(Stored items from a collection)
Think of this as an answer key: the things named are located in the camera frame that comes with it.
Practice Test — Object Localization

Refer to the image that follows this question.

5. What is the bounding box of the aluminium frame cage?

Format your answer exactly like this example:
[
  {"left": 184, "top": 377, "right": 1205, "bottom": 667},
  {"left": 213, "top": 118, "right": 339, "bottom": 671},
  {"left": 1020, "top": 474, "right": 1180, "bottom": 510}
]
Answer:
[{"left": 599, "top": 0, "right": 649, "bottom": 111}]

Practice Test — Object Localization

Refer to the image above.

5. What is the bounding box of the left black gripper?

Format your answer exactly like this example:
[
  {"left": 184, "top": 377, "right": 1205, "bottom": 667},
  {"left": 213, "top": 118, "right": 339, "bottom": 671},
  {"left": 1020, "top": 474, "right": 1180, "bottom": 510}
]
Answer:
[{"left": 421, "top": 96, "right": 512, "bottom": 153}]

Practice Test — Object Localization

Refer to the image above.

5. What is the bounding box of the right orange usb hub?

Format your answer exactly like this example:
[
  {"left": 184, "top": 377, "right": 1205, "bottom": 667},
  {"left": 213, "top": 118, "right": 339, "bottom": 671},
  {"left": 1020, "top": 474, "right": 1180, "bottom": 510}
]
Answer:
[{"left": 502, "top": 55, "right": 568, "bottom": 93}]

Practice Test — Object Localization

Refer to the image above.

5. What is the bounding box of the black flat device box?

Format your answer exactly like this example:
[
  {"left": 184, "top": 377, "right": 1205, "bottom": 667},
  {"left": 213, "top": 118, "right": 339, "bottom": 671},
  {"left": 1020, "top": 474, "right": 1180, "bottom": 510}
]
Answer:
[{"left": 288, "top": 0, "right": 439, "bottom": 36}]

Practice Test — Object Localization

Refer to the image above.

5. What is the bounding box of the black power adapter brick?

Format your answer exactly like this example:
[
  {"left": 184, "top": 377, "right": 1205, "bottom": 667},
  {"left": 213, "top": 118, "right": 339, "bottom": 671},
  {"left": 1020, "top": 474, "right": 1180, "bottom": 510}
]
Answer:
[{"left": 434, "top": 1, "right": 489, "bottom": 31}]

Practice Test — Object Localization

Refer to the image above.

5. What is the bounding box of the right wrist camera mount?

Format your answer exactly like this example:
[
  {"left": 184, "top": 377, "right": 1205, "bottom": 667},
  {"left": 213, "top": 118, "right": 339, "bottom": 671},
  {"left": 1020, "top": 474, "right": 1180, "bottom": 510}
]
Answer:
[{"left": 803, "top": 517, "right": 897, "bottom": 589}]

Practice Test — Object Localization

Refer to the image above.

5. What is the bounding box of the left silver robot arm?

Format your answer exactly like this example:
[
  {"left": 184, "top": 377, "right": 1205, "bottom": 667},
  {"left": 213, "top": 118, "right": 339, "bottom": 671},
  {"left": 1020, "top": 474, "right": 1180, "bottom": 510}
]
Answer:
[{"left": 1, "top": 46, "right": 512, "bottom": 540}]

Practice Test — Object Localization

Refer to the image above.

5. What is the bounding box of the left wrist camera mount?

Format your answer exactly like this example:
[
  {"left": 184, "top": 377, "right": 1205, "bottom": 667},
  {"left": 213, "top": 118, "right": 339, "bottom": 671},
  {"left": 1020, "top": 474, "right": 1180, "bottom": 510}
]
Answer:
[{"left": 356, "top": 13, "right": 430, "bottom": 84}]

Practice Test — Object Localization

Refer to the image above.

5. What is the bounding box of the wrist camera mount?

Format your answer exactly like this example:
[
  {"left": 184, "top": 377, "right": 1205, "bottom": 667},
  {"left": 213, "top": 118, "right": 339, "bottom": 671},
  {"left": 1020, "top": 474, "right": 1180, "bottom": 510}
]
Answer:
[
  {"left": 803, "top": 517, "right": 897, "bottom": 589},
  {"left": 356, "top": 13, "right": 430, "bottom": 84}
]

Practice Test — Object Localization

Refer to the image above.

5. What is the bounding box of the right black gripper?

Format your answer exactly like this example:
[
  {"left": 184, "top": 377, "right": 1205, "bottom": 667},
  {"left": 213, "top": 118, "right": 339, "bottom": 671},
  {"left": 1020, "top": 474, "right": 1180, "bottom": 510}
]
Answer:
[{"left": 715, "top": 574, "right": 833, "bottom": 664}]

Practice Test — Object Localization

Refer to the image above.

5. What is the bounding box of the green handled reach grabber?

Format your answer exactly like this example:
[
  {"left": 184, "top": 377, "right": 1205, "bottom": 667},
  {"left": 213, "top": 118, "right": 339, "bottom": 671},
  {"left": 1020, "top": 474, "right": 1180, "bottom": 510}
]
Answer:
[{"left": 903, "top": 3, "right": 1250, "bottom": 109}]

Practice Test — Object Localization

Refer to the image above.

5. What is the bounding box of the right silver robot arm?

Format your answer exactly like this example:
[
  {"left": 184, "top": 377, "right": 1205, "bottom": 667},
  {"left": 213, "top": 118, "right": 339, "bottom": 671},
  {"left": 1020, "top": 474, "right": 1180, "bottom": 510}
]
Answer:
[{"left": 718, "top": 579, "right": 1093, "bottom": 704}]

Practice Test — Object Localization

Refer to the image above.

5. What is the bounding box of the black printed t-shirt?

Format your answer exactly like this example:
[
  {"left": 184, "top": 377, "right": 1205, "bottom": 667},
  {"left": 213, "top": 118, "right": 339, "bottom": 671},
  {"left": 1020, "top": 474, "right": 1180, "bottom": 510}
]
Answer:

▶ REQUIREMENT
Copy every record exactly, leaving each line intact.

▶ REPLY TO THE TASK
Think of this as an answer key: the things named are located in the camera frame that comes with it.
Practice Test — Object Localization

Refer to the image that follows this question.

5. What is the bounding box of the aluminium frame cage?

Format your answer exactly like this example:
[
  {"left": 184, "top": 377, "right": 1205, "bottom": 667},
  {"left": 213, "top": 118, "right": 339, "bottom": 671},
  {"left": 1020, "top": 474, "right": 1180, "bottom": 510}
]
Answer:
[{"left": 599, "top": 0, "right": 649, "bottom": 111}]

Practice Test — Object Localization

Refer to the image above.

5. What is the bounding box of the left black gripper?

Format your answer exactly like this example:
[
  {"left": 184, "top": 377, "right": 1205, "bottom": 667},
  {"left": 213, "top": 118, "right": 339, "bottom": 671},
  {"left": 1020, "top": 474, "right": 1180, "bottom": 510}
]
Answer:
[{"left": 421, "top": 96, "right": 512, "bottom": 153}]

Practice Test — Object Localization

Refer to the image above.

5. What is the bounding box of the right orange usb hub?

Format your answer exactly like this example:
[
  {"left": 184, "top": 377, "right": 1205, "bottom": 667},
  {"left": 213, "top": 118, "right": 339, "bottom": 671},
  {"left": 1020, "top": 474, "right": 1180, "bottom": 510}
]
Answer:
[{"left": 502, "top": 55, "right": 568, "bottom": 93}]

Practice Test — Object Localization

Refer to the image above.

5. What is the bounding box of the black flat device box?

Format your answer exactly like this example:
[
  {"left": 184, "top": 377, "right": 1205, "bottom": 667},
  {"left": 213, "top": 118, "right": 339, "bottom": 671},
  {"left": 1020, "top": 474, "right": 1180, "bottom": 510}
]
Answer:
[{"left": 288, "top": 0, "right": 439, "bottom": 36}]

Practice Test — Object Localization

Refer to the image above.

5. What is the bounding box of the black power adapter brick?

Format your answer exactly like this example:
[
  {"left": 184, "top": 377, "right": 1205, "bottom": 667},
  {"left": 213, "top": 118, "right": 339, "bottom": 671},
  {"left": 1020, "top": 474, "right": 1180, "bottom": 510}
]
Answer:
[{"left": 434, "top": 1, "right": 489, "bottom": 31}]

Practice Test — Object Localization

Refer to the image above.

5. What is the bounding box of the right wrist camera mount?

Format your answer exactly like this example:
[
  {"left": 184, "top": 377, "right": 1205, "bottom": 667},
  {"left": 213, "top": 118, "right": 339, "bottom": 671},
  {"left": 1020, "top": 474, "right": 1180, "bottom": 510}
]
Answer:
[{"left": 803, "top": 517, "right": 897, "bottom": 589}]

Practice Test — Object Localization

Refer to the image above.

5. What is the bounding box of the left silver robot arm?

Format your answer exactly like this example:
[
  {"left": 184, "top": 377, "right": 1205, "bottom": 667},
  {"left": 213, "top": 118, "right": 339, "bottom": 671},
  {"left": 1020, "top": 474, "right": 1180, "bottom": 510}
]
Answer:
[{"left": 1, "top": 46, "right": 512, "bottom": 540}]

Practice Test — Object Localization

Refer to the image above.

5. What is the bounding box of the left wrist camera mount?

Format your answer exactly like this example:
[
  {"left": 184, "top": 377, "right": 1205, "bottom": 667},
  {"left": 213, "top": 118, "right": 339, "bottom": 671},
  {"left": 1020, "top": 474, "right": 1180, "bottom": 510}
]
Answer:
[{"left": 356, "top": 13, "right": 430, "bottom": 84}]

Practice Test — Object Localization

Refer to the image above.

5. What is the bounding box of the wrist camera mount?

Format your answer exactly like this example:
[
  {"left": 184, "top": 377, "right": 1205, "bottom": 667},
  {"left": 213, "top": 118, "right": 339, "bottom": 671},
  {"left": 1020, "top": 474, "right": 1180, "bottom": 510}
]
Answer:
[
  {"left": 803, "top": 517, "right": 897, "bottom": 589},
  {"left": 356, "top": 13, "right": 430, "bottom": 84}
]

Practice Test — Object Localization

Refer to the image above.

5. What is the bounding box of the right black gripper?

Format your answer exactly like this example:
[
  {"left": 184, "top": 377, "right": 1205, "bottom": 667},
  {"left": 213, "top": 118, "right": 339, "bottom": 671},
  {"left": 1020, "top": 474, "right": 1180, "bottom": 510}
]
Answer:
[{"left": 715, "top": 574, "right": 833, "bottom": 664}]

Practice Test — Object Localization

Refer to the image above.

5. What is the bounding box of the green handled reach grabber?

Format your answer exactly like this example:
[
  {"left": 184, "top": 377, "right": 1205, "bottom": 667},
  {"left": 213, "top": 118, "right": 339, "bottom": 671},
  {"left": 1020, "top": 474, "right": 1180, "bottom": 510}
]
Answer:
[{"left": 903, "top": 3, "right": 1250, "bottom": 109}]

Practice Test — Object Localization

Refer to the image above.

5. What is the bounding box of the right silver robot arm?

Format your answer exactly like this example:
[
  {"left": 184, "top": 377, "right": 1205, "bottom": 667},
  {"left": 213, "top": 118, "right": 339, "bottom": 671},
  {"left": 1020, "top": 474, "right": 1180, "bottom": 510}
]
Answer:
[{"left": 718, "top": 579, "right": 1093, "bottom": 704}]

Practice Test — Object Localization

Refer to the image above.

5. What is the bounding box of the black printed t-shirt?

Format your answer exactly like this example:
[
  {"left": 184, "top": 377, "right": 1205, "bottom": 667},
  {"left": 213, "top": 118, "right": 339, "bottom": 671},
  {"left": 1020, "top": 474, "right": 1180, "bottom": 510}
]
Answer:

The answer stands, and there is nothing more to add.